By DHinMI
For anyone fearful that Iraq might descend into civil war along sectarian lines, this has to be one of the most disturbing developments imaginable:
Political Instability in Iraq Causes Some to Form Militias
The rumors spread quickly last month around the central Baghdad neighborhood of Sab'ah Nisan that Salem Khudair's nephew had insulted the name of Imam Hussein, one of the most important historical figures in the Shiite branch of Islam. It fell to Khudair, the eldest son of a family from the Sunni branch, to meet with local Shiites and explain that his 26-year-old nephew had said no such thing.
A day later Khudair's family received a note insulting them as Sunni Muslims, calling them sons of whores. On March 27, Khudair was kidnapped.What came next has become typical for Iraq as sectarian tension and violence rise. Khudair's family formed an armed group of more than 20 relatives and neighbors who demanded Khudair's release and vowed to kill those responsible. "If something happened to my brother, no Shiite would be safe," Khudair's brother, Sameer, said at the time, convinced that Shiite militia members were behind the kidnapping.
Khudair's body was found on Saturday, dumped in the street. He'd been shot in the face, and there was evidence of torture. At the family home later that day, Sameer Khudair said there would be no funeral celebration until his brother's death was avenged. Young men stood on the rooftop with AK-47s, and others stuffed their guns into bags.
The political instability in Iraq and the ethnic divides behind it are pushing Iraqis toward gang-like violence that many worry could start a slide toward civil war...
The recent unrest, though, rather than coming from the top leadership of political and religious parties, is springing largely from the grass-roots of Iraqi society. It involves neighborhood-based forces, with Sunnis and Shiites seeking to protect themselves from each other or to exact revenge, and it chips away at Iraq's national unity.
More than eight months after the interim Iraqi government announced that the nation's largest Shiite and Kurdish militias would disband, they're still functioning.
Sectarian suspicions about the nation's official security forces also spur the urge to take up arms. Many Sunnis view the Iraqi National Guard, the main component of the nation's army, as working for the Shiite political elite. Many Shiites, in turn, are deeply suspicious that officers loyal to Saddam and his Baath Party have infiltrated the Iraqi police.

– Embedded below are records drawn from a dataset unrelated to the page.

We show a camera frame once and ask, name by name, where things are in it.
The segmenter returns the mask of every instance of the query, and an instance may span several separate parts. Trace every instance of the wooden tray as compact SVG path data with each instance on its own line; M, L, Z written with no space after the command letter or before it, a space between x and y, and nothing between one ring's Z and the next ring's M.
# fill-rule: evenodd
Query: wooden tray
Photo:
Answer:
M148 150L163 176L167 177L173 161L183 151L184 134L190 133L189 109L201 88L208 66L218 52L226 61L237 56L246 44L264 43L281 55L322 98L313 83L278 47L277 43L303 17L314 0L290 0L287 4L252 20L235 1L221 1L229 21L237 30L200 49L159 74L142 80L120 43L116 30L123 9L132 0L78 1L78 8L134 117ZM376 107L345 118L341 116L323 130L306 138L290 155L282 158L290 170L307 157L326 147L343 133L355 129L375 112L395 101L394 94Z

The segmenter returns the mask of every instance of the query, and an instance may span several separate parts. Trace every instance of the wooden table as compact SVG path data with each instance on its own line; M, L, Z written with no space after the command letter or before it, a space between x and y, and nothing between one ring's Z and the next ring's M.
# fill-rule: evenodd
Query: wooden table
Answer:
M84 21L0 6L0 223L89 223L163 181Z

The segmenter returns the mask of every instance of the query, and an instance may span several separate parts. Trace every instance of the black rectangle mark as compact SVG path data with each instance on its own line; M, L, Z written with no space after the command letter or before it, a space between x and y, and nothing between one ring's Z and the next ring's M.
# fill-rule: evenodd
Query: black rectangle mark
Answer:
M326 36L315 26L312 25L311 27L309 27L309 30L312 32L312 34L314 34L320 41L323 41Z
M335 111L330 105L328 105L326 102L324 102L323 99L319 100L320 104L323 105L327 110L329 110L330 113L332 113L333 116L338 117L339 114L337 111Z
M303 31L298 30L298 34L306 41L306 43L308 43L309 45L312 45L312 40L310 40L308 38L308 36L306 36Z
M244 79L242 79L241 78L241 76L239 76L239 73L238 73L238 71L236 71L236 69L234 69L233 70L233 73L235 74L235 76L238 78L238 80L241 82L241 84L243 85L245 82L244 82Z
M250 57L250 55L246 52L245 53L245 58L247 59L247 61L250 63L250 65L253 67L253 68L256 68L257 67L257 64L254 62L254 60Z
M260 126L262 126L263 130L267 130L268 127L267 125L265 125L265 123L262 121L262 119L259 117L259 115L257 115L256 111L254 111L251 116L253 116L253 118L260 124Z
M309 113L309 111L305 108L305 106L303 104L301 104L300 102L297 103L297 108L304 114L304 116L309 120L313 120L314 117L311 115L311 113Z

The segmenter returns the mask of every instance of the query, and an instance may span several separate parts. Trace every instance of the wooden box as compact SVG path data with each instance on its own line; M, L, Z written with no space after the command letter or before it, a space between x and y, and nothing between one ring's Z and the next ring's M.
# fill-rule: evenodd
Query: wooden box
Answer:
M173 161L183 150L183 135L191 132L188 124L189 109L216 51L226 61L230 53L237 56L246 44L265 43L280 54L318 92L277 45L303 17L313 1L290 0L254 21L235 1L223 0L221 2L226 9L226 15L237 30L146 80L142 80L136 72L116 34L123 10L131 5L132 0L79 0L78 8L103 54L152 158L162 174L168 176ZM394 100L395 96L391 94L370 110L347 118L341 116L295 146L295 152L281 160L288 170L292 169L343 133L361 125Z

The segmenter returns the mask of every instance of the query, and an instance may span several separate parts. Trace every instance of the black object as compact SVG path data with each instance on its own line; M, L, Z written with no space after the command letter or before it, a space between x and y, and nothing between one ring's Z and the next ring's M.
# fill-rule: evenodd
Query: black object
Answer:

Between the neighborhood militias and a general distrust of security forces, Iraq is a tinderbox waiting for a spark, said Hassan al Ani, a Baghdad University political professor and analyst.
The article goes on to describe the negligible Sunni presence in the National Assembly--just 17 of the 275 seats are held by Sunni Arabs, and several of those 17 are allied with the Shia slates--as well as the important point that the real political struggle awaiting Iraqis is the drafting and ratification of a constitution:
"The center may not hold. If it survives the political process it may not survive the negotiations over the drafting of a constitution," said Joost R. Hiltermann, the Amman-based Middle East project director of the International Crisis Group, a think tank that tries to prevent and resolve global conflicts. "If that happens we're talking about civil war and the breakup of the country.
The first meeting of the National Assembly didn't accomplish much, and the second meeting was such a fiasco
that TV coverage of the session was interruputed just 22 minutes into
the proceedings. But those failures to display political progress are
nothing compared to what will happen if Iraq can't draft a
constitution. Based on the results of the January 30th election,
there's not much reason to be hopeful. The constitution can't be
adopted if rejected by voters in three or more provinces, and since
about 8 provinces are majority Sunni Arab--and where most of the
violence occurred on election day, the most violent day of the occupation.
The Sunni Arabs, if they vote in a bloc, have the ability to veto any
constitution not to their liking. Since it's hard to imagine that a
constitution written by increasingly intransigent Kurds asserting their
claims to petroleum rights and a long-supressed majority Shia majority
finally able to exert its political muscle would be to the liking of
the Sunni, it seems unlikely that the current political track will lead
anywhere other than constitutional gridlock.
If Iraqis fail to approve a constitution, and sectarian conflict continues to increase (along with the rate of dead and wounded American troops), it's hard to imagine the proliferating militias not morphing from neighborhood gangs into the armies of an Iraqi civil war.
Knight Ridder has done some great reporting in iraq... and the middle of the country is reading it.
Posted by: DemFromCT | April 06, 2005 at 07:25
Yeah, on any given day, the Detroit Free Press (and probably the Philly Inquirer and the Miami Herald and other K-R papers) is likely to have more "reality-based" coverage of Iraq than any of the prestige papers.